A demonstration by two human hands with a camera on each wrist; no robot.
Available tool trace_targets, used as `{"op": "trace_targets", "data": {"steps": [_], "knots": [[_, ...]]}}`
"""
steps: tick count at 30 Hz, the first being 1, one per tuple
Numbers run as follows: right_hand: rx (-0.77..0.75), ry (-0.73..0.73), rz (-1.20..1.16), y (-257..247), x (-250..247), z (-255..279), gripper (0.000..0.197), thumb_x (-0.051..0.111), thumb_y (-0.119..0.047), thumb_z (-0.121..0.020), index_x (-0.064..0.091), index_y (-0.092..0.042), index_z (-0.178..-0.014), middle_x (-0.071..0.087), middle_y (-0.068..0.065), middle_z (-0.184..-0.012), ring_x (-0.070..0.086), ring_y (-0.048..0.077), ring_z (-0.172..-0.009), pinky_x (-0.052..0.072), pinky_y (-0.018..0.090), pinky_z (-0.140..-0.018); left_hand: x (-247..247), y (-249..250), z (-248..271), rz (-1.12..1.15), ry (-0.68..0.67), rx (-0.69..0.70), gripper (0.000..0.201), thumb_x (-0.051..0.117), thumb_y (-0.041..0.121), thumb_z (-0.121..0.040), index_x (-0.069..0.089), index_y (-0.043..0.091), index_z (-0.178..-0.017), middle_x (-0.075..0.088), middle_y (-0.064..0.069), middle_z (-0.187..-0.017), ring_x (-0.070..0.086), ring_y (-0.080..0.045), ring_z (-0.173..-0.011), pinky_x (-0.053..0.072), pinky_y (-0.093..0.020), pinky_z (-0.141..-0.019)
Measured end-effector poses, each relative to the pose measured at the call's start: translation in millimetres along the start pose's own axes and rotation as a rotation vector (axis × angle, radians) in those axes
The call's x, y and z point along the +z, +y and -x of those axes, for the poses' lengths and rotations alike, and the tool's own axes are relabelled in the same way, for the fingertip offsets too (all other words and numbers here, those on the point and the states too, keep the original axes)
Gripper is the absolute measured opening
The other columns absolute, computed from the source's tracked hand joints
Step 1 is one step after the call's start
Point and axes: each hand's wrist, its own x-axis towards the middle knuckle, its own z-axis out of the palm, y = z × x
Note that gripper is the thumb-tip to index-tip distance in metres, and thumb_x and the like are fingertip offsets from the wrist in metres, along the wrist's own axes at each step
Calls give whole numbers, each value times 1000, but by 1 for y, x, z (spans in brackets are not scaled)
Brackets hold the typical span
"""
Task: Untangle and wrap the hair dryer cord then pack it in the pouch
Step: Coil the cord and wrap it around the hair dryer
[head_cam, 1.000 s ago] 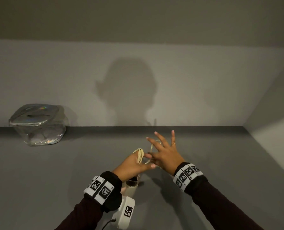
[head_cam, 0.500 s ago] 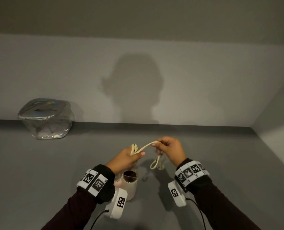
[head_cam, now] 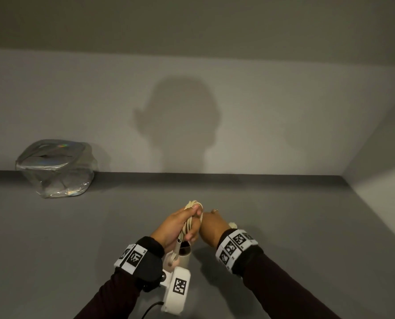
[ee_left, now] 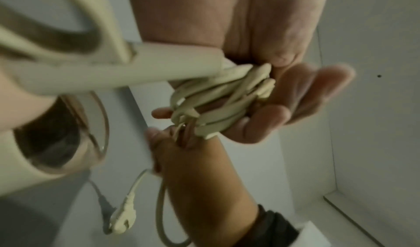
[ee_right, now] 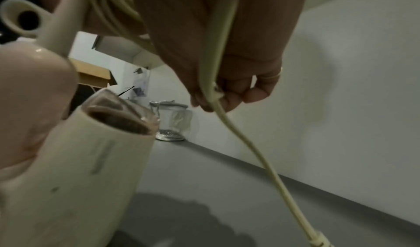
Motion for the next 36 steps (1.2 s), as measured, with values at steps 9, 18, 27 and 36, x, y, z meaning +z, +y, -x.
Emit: {"op": "trace_targets", "data": {"steps": [9,18,27,36], "knots": [[114,334,-1235,32,49,41,21,70,-2,-73,63,-20,-64,68,-6,-56,63,5,-55,55,25,-64,-22,4,-8,39,328,146,29,33,30,-96,47,17,-75,35,5,-38,32,-9,-37,37,-22,-47],[120,386,-940,54,60,55,20,52,-29,-89,62,-35,-73,64,-10,-59,60,5,-64,48,21,-68,-38,7,-15,118,490,240,24,29,32,-97,43,19,-83,69,-2,-55,64,-10,-54,54,-24,-66],[-139,361,-489,31,17,91,37,45,-57,-77,48,-20,-73,33,-2,-42,40,18,-51,36,31,-53,-27,4,-14,-224,512,239,15,29,33,-98,35,19,-97,72,-6,-93,68,-14,-92,50,-14,-65],[-192,731,-511,32,-62,94,29,74,-44,-65,64,-17,-63,65,2,-63,56,16,-58,49,36,-56,-9,-2,2,-522,361,220,29,46,50,-85,52,22,-90,45,2,-42,40,-16,-40,44,-39,-47]]}}
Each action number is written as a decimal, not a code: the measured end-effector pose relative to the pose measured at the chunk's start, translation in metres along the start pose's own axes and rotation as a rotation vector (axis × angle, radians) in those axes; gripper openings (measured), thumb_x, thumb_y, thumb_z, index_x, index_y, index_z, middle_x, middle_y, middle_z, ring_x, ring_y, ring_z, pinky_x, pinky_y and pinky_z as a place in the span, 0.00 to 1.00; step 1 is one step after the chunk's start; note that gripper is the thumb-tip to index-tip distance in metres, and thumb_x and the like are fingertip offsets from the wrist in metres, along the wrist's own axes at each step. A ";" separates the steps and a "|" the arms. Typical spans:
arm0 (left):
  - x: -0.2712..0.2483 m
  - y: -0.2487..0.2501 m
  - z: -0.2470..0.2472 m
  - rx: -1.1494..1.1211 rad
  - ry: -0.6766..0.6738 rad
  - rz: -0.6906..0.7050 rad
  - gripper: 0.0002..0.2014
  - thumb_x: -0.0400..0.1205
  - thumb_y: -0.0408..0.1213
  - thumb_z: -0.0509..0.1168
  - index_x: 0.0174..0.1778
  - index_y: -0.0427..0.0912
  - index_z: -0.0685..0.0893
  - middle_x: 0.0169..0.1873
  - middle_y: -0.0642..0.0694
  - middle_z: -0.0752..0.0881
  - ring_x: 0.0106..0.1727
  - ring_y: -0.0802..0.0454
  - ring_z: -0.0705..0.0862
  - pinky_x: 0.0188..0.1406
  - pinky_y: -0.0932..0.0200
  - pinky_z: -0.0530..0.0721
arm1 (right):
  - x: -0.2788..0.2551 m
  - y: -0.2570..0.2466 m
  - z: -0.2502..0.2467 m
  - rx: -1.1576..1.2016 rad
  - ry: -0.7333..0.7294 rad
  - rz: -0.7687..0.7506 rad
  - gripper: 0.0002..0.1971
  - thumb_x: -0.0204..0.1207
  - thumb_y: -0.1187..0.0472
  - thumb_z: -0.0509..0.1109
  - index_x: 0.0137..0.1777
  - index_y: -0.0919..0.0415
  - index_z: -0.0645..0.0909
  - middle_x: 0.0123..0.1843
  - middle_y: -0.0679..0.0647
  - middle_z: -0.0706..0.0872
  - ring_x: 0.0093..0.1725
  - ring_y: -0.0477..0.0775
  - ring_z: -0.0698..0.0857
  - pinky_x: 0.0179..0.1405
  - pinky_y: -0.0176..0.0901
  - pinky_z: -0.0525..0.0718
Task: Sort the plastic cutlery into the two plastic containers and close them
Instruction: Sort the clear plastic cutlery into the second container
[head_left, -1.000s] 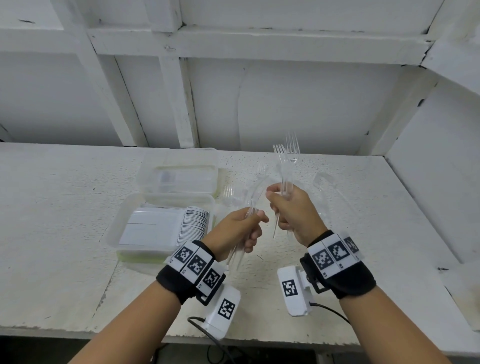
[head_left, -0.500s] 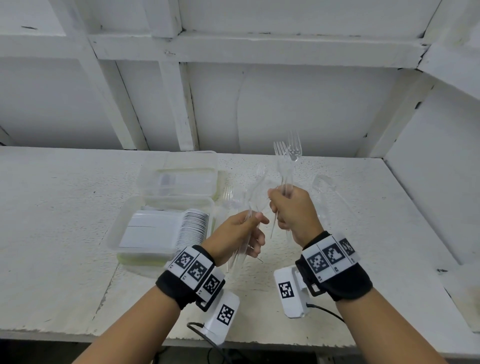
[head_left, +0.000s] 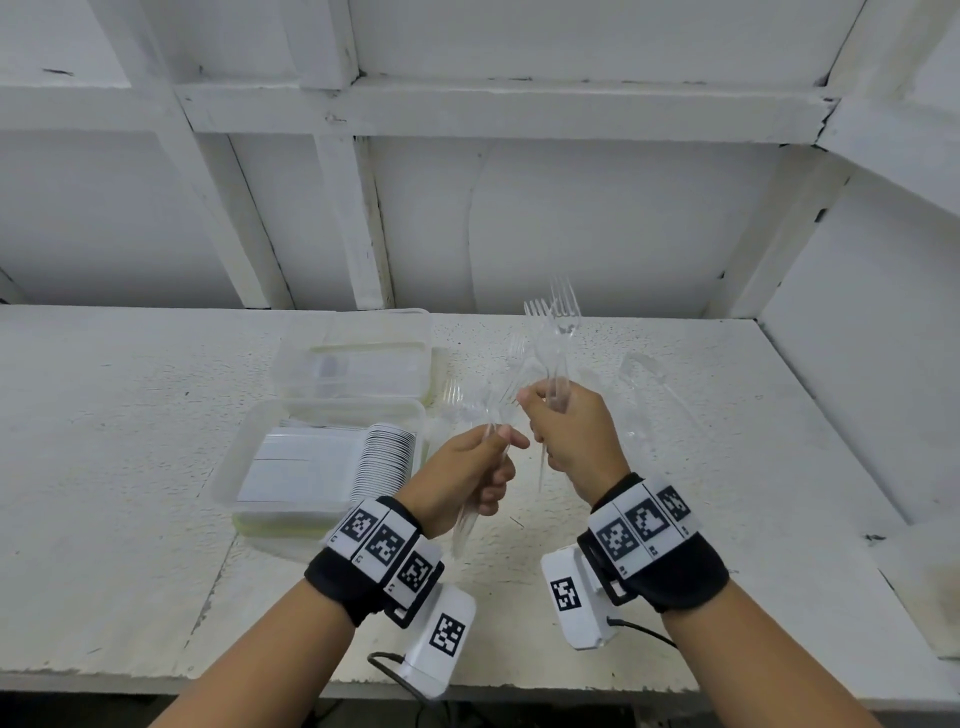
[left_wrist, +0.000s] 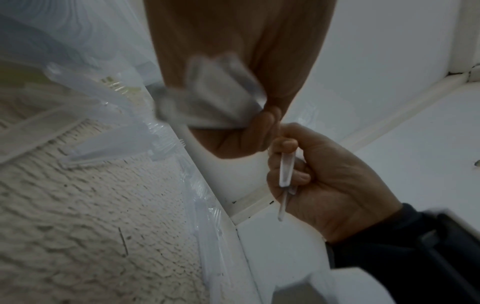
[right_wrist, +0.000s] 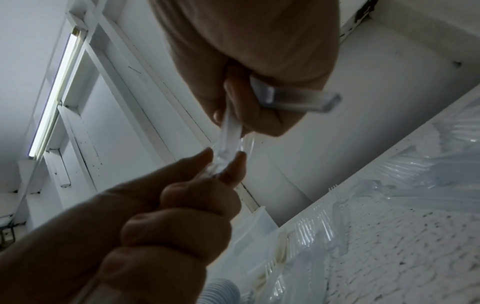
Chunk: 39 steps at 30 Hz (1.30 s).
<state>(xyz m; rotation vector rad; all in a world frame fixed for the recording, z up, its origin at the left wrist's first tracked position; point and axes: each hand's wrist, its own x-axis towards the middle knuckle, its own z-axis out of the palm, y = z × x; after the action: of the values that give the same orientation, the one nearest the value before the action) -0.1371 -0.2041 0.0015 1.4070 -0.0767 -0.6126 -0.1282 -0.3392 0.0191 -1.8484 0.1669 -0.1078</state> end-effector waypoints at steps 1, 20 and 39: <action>0.000 0.000 0.000 -0.001 0.004 0.004 0.14 0.86 0.47 0.53 0.50 0.41 0.78 0.23 0.51 0.69 0.20 0.59 0.65 0.18 0.68 0.65 | 0.000 0.001 -0.001 -0.015 0.019 -0.012 0.08 0.77 0.58 0.68 0.47 0.62 0.77 0.29 0.51 0.75 0.27 0.47 0.72 0.22 0.36 0.68; -0.005 0.018 -0.010 0.280 -0.309 -0.090 0.35 0.80 0.63 0.33 0.54 0.42 0.78 0.14 0.49 0.72 0.12 0.57 0.69 0.20 0.64 0.79 | 0.007 -0.010 -0.010 0.128 -0.234 0.007 0.05 0.83 0.61 0.61 0.50 0.62 0.72 0.29 0.53 0.73 0.16 0.40 0.66 0.13 0.32 0.64; -0.002 0.013 -0.013 -0.052 -0.222 -0.097 0.18 0.80 0.48 0.57 0.50 0.37 0.82 0.29 0.48 0.84 0.26 0.54 0.82 0.25 0.61 0.83 | 0.013 0.000 -0.026 0.175 -0.311 -0.030 0.09 0.81 0.62 0.65 0.39 0.62 0.75 0.23 0.49 0.73 0.17 0.43 0.68 0.13 0.31 0.64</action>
<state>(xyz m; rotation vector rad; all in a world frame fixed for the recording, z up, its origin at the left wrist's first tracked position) -0.1289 -0.1906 0.0122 1.2939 -0.1686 -0.8447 -0.1193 -0.3657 0.0262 -1.6693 -0.0851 0.1411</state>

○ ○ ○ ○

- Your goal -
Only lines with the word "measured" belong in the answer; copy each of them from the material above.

- Answer -
Measured end-effector poses, each relative to the pose measured at the call's start: translation in millimetres along the start pose's own axes and rotation as a rotation vector (axis × angle, radians) in those axes
Gripper is the absolute measured opening
Motion for the next 36 steps (1.2 s), as measured, with values at steps 9, 18, 27 and 36, x, y, z meaning +z, +y, -x.
Each action number is written as a decimal, not a code: the measured end-effector pose relative to the pose measured at the chunk's start, translation in metres along the start pose's own axes and rotation as a rotation vector (axis × angle, radians) in those axes; gripper openings (measured), thumb_x, thumb_y, thumb_z, index_x, index_y, index_z, middle_x, middle_y, middle_z, ring_x, ring_y, ring_z, pinky_x, pinky_y and pinky_z as a place in the span, 0.00 to 1.00; step 1 is one step after the chunk's start; note that gripper is the thumb-tip to index-tip distance in metres, and thumb_x and the like are fingertip offsets from the wrist in metres, along the wrist's own axes at each step. A ";" separates the steps and a "|" the arms. Typical spans:

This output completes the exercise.